Your goal >> Your task is to transcribe the entries below exactly, from their first line down to the line containing "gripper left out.", and to stop there.

Records contained in a dataset
==============================

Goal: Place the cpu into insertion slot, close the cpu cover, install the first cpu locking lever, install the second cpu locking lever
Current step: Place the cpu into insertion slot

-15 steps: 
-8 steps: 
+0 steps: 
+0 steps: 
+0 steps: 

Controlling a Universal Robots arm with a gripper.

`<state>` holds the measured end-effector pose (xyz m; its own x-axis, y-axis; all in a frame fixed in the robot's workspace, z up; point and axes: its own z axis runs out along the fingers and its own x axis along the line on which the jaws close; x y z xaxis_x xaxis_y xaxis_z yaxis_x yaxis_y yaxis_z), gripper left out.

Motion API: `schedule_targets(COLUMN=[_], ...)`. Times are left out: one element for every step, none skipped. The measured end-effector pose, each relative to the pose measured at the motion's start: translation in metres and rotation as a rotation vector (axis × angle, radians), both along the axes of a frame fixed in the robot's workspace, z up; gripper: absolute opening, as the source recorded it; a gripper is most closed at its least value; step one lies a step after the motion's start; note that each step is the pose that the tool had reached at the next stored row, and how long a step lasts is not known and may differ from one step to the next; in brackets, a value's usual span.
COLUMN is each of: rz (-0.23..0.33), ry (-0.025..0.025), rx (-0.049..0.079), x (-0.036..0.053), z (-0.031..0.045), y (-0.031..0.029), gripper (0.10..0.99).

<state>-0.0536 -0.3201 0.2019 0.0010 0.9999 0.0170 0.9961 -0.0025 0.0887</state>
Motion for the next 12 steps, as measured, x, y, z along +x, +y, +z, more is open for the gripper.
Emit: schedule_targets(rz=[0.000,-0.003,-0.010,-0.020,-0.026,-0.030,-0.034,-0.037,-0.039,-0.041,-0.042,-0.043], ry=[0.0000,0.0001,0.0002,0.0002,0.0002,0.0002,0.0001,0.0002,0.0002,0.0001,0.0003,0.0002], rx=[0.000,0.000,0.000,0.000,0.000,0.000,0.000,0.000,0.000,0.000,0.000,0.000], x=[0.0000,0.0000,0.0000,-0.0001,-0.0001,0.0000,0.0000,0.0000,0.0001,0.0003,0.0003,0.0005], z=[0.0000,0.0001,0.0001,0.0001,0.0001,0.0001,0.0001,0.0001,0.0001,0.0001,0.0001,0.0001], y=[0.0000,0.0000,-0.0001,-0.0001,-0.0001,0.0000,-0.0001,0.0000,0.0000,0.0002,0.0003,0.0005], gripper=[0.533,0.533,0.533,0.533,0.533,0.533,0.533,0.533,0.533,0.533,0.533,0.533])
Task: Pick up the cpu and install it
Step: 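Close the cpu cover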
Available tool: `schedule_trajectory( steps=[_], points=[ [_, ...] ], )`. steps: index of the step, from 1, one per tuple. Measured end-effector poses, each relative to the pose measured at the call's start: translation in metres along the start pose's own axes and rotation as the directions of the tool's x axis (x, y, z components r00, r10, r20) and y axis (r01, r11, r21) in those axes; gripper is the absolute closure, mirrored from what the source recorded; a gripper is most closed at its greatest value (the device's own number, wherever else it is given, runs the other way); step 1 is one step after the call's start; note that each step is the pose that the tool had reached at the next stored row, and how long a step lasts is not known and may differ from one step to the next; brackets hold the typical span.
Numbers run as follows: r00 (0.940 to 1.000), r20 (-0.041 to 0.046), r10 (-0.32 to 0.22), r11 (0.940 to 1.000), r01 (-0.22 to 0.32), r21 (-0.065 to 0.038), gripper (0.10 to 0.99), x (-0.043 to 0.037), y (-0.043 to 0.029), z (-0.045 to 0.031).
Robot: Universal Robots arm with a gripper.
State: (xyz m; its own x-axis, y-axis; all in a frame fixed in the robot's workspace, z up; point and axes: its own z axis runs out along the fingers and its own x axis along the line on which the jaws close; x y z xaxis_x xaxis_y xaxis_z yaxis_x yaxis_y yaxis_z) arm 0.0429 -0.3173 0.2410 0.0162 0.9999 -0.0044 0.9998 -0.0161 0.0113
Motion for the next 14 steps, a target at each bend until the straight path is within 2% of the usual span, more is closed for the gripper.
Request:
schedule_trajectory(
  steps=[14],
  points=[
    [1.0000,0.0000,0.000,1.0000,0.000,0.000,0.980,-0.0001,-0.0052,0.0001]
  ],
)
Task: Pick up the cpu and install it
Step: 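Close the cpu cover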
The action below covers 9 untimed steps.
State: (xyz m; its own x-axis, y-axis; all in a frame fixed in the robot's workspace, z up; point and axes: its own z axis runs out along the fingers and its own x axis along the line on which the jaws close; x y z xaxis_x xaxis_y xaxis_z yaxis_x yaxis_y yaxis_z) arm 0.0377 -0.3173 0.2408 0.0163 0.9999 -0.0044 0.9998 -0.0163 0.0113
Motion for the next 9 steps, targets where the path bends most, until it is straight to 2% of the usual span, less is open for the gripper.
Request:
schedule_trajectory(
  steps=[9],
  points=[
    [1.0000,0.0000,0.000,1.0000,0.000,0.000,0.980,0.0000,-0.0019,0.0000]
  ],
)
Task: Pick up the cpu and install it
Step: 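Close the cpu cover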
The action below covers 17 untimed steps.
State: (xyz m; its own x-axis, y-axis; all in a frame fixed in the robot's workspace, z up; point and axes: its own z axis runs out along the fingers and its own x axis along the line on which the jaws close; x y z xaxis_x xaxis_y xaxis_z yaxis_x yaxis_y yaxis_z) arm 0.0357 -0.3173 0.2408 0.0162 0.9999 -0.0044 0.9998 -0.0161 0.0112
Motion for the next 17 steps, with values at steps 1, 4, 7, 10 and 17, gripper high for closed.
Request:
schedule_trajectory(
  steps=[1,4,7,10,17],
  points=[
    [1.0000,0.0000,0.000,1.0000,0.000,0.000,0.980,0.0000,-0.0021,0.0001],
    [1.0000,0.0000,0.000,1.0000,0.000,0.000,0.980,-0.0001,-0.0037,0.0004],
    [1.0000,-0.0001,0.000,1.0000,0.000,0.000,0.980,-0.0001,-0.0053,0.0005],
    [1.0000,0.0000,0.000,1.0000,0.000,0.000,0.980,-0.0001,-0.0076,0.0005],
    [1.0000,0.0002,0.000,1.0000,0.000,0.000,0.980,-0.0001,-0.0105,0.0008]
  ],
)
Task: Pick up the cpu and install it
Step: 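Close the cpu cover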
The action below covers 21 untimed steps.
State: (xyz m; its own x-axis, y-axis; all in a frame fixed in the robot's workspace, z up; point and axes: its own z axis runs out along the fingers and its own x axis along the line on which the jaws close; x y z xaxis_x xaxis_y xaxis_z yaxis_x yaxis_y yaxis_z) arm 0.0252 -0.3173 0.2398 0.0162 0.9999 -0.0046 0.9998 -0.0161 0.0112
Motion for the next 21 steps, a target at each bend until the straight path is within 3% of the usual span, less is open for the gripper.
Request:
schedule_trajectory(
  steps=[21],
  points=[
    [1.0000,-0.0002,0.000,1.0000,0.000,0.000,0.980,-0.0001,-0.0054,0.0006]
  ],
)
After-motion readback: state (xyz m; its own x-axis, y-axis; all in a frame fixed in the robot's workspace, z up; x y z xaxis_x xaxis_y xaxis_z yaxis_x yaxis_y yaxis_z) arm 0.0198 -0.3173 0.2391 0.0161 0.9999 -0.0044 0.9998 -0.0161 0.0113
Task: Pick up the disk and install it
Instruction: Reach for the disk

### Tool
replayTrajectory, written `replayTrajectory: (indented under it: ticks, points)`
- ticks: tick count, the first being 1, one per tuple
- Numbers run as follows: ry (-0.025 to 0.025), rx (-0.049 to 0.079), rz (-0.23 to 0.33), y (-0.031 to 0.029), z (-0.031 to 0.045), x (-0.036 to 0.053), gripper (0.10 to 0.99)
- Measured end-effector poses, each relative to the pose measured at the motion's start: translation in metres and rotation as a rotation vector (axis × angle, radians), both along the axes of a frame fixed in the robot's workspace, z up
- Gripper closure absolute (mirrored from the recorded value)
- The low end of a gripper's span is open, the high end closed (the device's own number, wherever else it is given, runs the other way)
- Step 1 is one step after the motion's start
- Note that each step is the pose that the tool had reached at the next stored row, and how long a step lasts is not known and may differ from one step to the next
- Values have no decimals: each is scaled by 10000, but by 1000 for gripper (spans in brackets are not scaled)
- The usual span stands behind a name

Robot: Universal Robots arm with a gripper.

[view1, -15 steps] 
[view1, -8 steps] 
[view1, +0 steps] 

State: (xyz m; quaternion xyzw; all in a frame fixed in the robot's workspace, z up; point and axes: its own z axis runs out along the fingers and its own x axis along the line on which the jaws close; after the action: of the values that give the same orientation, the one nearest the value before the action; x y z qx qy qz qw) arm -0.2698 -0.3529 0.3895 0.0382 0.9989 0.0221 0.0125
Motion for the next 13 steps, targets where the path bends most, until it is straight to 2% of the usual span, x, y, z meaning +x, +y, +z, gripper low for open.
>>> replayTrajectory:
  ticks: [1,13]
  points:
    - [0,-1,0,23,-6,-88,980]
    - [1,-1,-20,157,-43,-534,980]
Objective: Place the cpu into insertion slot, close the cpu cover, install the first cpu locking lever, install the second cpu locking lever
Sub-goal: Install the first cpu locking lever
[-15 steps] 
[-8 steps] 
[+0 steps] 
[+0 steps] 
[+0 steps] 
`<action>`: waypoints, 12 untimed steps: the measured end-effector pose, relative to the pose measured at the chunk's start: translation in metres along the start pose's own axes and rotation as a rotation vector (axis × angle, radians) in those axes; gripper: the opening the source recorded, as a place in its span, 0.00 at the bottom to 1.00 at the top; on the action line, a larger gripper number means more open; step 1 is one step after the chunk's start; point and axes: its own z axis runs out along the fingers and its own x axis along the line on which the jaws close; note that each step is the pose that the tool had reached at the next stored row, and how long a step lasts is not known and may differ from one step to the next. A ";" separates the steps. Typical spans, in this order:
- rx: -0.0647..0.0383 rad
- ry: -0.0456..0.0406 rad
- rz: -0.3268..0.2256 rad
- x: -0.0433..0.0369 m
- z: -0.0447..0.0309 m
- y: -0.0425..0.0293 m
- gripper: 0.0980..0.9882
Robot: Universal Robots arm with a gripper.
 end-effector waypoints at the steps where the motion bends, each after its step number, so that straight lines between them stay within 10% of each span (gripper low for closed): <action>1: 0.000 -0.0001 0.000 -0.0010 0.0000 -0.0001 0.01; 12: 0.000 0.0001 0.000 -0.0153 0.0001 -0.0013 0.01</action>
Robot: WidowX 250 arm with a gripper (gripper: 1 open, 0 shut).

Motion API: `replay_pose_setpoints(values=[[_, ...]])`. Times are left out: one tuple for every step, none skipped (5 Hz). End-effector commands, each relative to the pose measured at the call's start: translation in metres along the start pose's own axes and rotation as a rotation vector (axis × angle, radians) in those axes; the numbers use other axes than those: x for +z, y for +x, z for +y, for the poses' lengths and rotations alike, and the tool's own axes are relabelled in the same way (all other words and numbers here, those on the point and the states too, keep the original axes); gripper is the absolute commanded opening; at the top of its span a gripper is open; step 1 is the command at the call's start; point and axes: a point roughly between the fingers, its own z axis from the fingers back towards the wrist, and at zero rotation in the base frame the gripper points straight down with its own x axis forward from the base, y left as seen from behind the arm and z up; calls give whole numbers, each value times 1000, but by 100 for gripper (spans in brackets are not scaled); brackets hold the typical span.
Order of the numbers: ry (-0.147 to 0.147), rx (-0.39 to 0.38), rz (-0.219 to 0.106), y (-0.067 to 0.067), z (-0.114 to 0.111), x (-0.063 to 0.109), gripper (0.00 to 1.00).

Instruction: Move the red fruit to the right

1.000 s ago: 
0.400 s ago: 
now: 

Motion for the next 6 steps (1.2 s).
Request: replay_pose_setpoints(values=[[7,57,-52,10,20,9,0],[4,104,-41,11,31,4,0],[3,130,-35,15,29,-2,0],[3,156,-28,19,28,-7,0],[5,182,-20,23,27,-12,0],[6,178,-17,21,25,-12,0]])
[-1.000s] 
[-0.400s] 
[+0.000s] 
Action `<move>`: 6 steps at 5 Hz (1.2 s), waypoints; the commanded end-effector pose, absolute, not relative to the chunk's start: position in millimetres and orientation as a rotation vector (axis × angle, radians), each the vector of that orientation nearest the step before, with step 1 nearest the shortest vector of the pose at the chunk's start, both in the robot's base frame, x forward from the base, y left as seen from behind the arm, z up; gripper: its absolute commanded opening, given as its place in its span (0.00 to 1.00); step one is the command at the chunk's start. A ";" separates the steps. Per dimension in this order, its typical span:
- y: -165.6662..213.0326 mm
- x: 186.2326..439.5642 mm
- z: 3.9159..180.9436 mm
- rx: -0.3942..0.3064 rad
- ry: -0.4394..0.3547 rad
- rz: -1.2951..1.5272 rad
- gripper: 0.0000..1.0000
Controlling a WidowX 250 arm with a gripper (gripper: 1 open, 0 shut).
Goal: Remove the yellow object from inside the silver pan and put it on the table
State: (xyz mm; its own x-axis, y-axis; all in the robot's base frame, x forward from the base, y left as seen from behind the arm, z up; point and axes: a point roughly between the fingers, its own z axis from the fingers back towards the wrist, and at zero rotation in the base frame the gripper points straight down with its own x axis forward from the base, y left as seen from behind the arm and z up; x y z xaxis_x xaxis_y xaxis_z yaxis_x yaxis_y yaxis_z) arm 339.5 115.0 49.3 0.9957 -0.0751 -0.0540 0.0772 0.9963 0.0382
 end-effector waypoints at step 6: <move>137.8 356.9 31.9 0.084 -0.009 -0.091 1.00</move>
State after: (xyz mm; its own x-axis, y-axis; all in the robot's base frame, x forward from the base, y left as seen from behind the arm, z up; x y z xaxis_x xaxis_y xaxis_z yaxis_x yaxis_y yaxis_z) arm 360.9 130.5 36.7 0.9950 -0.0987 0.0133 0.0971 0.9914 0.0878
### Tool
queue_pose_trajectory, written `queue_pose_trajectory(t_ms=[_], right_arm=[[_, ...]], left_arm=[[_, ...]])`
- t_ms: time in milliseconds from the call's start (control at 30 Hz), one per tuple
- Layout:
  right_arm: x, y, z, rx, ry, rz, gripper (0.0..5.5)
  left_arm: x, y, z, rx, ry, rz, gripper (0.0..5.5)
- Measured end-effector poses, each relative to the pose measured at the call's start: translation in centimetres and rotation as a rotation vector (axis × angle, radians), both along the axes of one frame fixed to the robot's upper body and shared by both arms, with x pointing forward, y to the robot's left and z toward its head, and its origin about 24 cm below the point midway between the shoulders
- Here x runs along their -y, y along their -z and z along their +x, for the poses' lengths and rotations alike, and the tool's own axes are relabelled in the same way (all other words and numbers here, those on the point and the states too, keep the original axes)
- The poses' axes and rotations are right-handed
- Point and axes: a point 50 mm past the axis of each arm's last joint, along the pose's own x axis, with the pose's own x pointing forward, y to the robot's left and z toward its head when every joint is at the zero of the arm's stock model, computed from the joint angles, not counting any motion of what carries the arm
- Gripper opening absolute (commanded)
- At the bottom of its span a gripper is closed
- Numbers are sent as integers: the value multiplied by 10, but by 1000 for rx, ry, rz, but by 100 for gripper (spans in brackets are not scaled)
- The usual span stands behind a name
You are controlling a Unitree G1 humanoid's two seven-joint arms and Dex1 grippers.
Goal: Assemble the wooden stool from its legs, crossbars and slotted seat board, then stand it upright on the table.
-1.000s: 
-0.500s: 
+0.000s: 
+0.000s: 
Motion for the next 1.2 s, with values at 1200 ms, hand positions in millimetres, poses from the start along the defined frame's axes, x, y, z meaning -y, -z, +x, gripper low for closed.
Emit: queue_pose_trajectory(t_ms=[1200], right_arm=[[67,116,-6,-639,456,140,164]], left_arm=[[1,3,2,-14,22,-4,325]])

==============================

Response to the task >>
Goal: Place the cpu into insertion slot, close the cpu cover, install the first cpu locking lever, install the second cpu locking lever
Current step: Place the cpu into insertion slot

-15 steps: 
-8 steps: 
+0 steps: 
+0 steps: 
+0 steps: 

Controlling a Universal Robots arm with a gripper.

`<state>` holds the measured end-effector pose (xyz m; its own x-axis, y-axis; all in a frame fixed in the robot's workspace, z up; point and axes: its own z axis runs out along the fingers and its own x axis along the line on which the jaws close; x y z xaxis_x xaxis_y xaxis_z yaxis_x yaxis_y yaxis_z), gripper left out.

The answer given is complete as it stands.